- [Activity] Reproduce every line in the listing that contains the word "pink".

==*==

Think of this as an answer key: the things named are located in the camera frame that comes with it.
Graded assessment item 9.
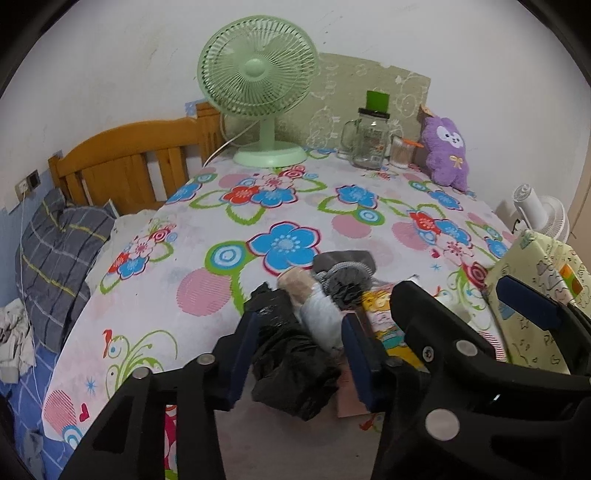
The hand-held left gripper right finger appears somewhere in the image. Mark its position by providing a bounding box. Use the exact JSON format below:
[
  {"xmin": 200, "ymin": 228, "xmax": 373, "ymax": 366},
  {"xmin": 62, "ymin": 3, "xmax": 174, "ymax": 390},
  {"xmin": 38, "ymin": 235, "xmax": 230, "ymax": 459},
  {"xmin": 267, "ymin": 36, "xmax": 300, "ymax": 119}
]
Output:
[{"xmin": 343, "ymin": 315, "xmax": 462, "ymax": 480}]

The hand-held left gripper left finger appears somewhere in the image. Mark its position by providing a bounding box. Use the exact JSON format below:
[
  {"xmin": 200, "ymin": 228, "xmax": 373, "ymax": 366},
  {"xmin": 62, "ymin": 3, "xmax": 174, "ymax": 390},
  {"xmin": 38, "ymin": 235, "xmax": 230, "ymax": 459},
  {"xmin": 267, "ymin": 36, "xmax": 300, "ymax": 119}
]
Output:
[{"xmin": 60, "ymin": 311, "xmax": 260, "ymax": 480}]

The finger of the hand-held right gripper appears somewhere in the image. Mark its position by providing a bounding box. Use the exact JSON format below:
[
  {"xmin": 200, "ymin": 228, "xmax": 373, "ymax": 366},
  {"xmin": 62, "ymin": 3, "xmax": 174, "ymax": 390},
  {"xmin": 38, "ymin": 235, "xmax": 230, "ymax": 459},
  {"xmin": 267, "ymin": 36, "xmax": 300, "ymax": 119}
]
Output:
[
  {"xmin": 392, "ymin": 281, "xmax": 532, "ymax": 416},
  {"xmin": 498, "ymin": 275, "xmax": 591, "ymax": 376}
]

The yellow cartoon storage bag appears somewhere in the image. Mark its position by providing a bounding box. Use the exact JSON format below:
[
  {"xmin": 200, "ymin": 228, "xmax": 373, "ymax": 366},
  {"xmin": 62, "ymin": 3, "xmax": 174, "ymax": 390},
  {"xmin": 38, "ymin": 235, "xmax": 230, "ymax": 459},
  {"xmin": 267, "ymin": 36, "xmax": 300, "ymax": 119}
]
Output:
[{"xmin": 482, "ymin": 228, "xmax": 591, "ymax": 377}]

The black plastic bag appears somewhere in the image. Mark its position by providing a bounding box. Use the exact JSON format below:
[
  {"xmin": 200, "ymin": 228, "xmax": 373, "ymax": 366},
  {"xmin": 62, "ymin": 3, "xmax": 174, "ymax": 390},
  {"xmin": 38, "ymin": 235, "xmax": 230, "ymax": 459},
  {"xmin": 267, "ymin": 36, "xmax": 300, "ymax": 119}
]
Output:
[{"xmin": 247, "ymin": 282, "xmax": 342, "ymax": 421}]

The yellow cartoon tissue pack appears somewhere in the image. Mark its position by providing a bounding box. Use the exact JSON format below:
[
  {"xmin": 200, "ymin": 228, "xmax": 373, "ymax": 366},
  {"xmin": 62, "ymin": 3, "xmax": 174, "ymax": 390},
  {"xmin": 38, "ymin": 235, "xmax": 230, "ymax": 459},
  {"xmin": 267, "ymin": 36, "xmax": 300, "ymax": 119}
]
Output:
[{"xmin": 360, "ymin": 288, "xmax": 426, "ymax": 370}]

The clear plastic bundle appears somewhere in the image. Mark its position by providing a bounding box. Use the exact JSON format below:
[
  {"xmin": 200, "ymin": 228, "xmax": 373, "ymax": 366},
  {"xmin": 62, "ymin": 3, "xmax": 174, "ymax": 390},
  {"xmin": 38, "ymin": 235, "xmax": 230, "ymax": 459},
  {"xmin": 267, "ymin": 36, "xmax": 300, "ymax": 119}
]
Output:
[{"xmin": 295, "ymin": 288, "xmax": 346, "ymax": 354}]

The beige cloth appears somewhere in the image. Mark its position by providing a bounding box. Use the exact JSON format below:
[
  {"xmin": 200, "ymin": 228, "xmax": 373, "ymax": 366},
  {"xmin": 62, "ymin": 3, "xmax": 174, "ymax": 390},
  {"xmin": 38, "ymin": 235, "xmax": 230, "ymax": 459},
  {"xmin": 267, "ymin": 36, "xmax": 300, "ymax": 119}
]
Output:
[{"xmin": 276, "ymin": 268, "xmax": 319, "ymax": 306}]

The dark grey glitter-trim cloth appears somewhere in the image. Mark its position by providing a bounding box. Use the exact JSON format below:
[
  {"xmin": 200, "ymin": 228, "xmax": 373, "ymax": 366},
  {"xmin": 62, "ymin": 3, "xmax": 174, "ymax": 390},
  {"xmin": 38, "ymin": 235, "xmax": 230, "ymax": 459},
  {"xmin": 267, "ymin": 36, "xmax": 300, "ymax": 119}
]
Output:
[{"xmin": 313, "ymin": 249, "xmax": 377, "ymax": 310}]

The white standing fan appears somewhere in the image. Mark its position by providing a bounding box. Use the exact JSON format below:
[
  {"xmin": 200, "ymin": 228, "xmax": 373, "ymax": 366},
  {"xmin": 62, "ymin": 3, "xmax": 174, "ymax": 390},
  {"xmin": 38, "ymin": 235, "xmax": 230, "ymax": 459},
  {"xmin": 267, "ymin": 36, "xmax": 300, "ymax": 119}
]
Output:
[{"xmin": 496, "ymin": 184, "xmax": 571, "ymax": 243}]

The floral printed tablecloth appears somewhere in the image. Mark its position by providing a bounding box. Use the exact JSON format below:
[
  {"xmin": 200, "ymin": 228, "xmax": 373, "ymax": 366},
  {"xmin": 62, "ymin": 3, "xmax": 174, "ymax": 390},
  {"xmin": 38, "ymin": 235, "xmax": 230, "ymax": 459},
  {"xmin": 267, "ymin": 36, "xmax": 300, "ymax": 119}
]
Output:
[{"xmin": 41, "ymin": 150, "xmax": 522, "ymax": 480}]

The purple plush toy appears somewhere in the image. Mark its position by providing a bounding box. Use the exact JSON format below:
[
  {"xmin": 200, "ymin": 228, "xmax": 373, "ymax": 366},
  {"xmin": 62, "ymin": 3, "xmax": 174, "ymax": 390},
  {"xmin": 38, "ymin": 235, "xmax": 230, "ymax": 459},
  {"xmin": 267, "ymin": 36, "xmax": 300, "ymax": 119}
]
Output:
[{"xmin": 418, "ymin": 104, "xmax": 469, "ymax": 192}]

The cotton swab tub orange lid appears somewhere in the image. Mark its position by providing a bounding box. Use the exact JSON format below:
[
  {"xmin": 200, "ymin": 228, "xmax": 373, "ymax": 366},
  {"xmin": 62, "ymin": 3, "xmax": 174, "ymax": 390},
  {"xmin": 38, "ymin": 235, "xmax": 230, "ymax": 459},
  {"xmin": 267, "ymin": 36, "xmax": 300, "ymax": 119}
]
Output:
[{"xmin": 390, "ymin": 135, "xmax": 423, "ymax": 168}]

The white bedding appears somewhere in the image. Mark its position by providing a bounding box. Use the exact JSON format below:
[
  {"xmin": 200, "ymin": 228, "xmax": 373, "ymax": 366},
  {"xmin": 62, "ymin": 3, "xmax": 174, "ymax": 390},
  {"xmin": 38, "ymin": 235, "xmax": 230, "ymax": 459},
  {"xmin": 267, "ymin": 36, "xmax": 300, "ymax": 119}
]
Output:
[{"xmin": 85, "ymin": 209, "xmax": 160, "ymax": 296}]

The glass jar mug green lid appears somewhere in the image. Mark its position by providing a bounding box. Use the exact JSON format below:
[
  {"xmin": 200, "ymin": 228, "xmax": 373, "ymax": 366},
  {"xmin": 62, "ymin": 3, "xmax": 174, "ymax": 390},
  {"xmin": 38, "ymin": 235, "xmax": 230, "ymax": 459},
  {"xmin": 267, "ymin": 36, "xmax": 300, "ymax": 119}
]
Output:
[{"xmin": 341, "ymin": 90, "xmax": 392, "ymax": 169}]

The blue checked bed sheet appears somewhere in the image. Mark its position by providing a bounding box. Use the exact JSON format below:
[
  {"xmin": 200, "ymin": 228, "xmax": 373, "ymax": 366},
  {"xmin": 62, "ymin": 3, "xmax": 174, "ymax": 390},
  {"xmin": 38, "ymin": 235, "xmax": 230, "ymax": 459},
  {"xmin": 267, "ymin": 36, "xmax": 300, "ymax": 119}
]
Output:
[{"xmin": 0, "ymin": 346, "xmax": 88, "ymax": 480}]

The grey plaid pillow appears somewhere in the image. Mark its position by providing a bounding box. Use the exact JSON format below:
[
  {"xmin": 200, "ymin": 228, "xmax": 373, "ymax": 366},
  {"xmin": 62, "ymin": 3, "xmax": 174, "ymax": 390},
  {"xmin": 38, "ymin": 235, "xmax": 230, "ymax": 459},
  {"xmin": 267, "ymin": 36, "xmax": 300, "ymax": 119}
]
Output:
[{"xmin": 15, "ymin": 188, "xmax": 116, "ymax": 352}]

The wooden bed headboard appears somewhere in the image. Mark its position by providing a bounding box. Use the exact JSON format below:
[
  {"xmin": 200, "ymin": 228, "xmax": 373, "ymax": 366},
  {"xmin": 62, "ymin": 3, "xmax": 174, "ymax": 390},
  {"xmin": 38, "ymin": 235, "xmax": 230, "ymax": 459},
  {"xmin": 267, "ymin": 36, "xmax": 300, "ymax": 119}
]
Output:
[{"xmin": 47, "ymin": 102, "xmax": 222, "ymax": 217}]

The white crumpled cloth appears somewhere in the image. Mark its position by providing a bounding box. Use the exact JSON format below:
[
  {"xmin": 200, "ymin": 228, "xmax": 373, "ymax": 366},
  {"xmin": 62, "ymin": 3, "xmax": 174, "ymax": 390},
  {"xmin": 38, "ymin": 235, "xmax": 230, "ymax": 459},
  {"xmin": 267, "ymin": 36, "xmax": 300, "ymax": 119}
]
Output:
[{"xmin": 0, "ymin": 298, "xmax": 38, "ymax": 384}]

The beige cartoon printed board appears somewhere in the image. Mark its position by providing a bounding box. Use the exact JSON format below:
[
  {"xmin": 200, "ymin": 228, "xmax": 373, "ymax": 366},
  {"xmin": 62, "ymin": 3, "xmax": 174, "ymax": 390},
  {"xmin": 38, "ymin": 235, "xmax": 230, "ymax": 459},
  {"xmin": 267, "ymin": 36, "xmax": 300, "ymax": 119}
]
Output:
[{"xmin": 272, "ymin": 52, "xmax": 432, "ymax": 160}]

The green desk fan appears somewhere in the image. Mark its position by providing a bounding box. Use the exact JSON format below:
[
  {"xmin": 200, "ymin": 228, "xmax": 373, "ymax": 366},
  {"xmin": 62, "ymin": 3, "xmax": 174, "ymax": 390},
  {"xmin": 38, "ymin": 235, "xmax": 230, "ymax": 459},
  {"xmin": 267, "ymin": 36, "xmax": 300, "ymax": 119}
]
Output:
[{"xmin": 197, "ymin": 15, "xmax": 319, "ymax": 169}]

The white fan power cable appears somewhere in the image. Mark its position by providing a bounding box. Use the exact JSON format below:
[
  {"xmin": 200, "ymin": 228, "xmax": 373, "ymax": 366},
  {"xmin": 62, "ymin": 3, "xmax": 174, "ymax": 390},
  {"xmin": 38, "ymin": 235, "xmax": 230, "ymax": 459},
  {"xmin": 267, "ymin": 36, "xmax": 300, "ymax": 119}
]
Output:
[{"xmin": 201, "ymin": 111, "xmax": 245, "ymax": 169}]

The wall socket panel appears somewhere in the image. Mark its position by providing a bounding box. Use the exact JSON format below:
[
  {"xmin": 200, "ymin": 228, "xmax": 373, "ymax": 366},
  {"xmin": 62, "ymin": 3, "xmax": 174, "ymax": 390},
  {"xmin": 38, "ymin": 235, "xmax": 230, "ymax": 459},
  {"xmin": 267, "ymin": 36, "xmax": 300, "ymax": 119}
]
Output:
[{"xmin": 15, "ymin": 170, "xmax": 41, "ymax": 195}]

==*==

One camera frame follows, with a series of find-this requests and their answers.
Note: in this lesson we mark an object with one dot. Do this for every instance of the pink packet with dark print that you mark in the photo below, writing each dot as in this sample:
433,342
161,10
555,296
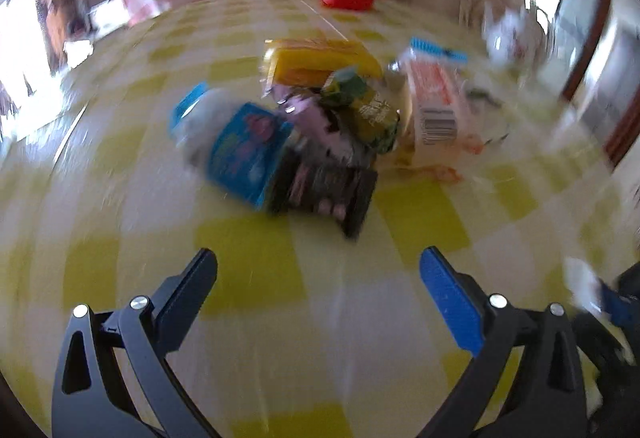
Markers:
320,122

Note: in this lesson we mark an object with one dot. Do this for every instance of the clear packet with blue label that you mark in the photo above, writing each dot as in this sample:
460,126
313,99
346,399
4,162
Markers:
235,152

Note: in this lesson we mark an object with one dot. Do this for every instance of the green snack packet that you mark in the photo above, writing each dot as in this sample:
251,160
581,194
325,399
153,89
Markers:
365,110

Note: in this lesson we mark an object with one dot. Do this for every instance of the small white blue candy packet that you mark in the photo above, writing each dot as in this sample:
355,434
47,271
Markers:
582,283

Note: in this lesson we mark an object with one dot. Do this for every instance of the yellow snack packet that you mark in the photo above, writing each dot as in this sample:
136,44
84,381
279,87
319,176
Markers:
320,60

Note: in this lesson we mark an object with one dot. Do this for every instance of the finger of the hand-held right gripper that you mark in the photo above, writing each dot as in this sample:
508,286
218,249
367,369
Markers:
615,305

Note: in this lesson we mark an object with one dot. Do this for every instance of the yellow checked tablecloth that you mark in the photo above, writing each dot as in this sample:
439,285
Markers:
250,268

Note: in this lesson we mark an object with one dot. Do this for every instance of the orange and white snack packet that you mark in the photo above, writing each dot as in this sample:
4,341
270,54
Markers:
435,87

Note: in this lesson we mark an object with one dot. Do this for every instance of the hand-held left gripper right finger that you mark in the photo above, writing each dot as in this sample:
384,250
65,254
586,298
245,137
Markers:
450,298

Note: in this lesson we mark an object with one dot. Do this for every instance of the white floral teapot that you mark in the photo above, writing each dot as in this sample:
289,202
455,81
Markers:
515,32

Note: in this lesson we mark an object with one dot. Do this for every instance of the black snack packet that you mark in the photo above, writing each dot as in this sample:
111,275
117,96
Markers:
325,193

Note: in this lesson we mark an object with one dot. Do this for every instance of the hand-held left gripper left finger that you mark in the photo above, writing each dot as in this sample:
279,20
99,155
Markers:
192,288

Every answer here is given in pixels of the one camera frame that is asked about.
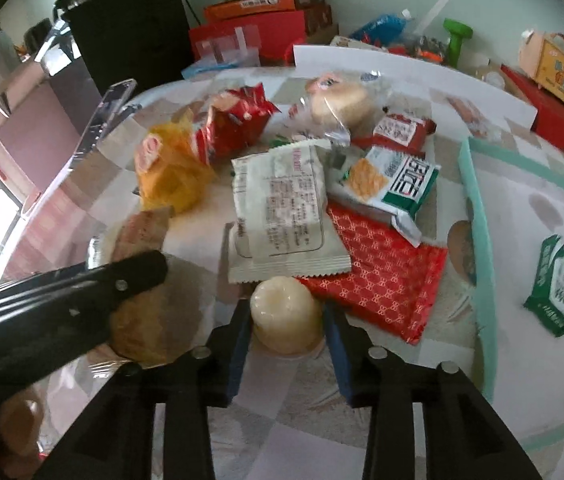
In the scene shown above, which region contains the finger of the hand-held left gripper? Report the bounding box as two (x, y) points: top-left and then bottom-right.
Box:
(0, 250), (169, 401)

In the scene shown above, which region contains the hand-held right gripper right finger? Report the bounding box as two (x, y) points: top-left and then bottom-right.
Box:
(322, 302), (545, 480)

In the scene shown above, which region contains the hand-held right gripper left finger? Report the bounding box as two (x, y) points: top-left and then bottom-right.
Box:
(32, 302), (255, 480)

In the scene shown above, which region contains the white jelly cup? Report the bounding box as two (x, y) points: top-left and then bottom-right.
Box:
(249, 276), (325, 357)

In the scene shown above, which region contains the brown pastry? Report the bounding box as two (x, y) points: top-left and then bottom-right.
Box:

==*==

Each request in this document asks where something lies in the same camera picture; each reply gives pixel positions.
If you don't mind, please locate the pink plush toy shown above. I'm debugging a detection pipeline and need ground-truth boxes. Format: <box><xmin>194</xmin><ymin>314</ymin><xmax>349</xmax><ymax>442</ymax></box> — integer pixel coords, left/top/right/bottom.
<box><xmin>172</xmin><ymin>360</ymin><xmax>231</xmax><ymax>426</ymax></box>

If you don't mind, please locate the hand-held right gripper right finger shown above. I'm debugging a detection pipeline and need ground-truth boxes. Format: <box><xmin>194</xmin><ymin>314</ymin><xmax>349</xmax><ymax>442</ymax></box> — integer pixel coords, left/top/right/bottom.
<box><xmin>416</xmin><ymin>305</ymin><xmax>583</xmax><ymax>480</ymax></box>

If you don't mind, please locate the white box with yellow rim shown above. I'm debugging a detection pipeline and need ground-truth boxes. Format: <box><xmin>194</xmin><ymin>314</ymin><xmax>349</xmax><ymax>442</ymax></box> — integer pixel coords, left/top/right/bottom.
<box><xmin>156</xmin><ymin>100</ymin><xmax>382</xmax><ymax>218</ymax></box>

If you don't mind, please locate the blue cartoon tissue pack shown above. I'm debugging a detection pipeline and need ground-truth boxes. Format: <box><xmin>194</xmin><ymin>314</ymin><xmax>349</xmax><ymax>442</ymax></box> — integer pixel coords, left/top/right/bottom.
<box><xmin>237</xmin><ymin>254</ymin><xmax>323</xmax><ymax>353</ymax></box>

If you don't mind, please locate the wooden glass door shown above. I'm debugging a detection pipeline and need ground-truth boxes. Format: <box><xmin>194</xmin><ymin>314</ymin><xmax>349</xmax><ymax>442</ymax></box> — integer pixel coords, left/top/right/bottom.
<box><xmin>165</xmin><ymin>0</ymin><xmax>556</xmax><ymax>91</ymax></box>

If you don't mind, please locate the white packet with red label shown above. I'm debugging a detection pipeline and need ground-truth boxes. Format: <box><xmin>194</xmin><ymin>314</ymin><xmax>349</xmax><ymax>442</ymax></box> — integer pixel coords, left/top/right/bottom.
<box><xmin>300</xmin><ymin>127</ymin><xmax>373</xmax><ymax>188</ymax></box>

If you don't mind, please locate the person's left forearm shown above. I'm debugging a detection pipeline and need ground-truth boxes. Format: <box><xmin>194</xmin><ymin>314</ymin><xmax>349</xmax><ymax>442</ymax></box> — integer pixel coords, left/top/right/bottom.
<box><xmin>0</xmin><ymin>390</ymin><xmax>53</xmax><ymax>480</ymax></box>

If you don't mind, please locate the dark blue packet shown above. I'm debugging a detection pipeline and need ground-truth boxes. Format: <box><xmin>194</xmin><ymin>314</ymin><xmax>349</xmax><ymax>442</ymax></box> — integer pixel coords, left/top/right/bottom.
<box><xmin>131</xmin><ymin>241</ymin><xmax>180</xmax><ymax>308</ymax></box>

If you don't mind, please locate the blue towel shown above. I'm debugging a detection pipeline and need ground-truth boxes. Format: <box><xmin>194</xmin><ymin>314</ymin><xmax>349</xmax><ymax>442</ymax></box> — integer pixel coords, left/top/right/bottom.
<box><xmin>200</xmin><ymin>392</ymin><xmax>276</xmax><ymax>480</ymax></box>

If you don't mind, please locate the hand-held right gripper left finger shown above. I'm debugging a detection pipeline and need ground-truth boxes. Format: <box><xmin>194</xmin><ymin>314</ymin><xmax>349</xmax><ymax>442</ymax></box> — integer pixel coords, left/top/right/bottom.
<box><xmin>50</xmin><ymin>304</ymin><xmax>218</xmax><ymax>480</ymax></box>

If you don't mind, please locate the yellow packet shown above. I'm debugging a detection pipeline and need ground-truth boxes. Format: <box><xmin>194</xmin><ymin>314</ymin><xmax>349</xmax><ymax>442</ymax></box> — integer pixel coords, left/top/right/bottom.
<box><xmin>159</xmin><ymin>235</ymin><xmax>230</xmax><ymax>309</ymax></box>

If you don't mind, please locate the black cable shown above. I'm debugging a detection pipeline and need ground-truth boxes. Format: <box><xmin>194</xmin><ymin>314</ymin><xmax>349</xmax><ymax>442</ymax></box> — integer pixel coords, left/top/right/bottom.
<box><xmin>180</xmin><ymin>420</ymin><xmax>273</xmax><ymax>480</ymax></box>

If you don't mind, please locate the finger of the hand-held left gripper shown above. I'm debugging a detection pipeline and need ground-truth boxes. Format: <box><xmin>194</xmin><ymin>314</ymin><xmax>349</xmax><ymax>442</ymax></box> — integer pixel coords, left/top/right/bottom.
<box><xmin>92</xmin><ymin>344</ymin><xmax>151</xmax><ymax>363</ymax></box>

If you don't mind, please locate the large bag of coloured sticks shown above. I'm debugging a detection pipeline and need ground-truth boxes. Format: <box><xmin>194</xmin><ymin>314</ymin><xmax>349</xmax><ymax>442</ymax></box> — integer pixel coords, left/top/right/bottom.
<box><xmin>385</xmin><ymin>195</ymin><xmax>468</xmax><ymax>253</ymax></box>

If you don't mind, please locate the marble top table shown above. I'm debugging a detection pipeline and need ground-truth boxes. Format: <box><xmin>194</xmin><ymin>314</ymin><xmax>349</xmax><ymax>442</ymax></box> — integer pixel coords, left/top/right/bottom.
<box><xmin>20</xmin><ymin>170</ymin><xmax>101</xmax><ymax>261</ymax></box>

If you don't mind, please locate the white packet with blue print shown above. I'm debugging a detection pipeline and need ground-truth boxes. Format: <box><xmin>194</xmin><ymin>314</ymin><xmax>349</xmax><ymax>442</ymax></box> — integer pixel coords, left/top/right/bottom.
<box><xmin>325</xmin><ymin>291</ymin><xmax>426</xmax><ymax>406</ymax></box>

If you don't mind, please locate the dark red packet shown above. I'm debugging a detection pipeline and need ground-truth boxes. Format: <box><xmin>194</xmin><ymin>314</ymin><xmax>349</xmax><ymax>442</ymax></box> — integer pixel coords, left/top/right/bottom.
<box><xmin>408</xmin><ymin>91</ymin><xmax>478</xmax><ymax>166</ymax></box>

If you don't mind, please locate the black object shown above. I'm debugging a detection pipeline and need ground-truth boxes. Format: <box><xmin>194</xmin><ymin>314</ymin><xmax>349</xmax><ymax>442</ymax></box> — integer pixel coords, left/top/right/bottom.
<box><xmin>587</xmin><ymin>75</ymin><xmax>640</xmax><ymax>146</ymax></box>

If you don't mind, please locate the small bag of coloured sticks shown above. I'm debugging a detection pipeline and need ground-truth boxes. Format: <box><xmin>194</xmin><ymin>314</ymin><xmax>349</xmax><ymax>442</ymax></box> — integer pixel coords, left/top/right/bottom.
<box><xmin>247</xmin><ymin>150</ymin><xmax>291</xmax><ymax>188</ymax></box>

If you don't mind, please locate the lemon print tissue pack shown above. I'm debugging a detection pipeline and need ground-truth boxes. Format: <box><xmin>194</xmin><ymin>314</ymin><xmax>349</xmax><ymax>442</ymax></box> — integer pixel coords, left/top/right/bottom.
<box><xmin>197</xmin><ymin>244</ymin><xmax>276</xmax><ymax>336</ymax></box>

==*==

- [Exercise result]
Note: in this lesson we mark an object with one dot. Do this for every instance of the pink packet with dark print that you mark in the photo below, writing each dot as in this sample:
If you don't mind, please locate the pink plush toy shown above. I'm debugging a detection pipeline and need ground-truth boxes. Format: <box><xmin>194</xmin><ymin>314</ymin><xmax>349</xmax><ymax>442</ymax></box> — integer pixel coords, left/top/right/bottom.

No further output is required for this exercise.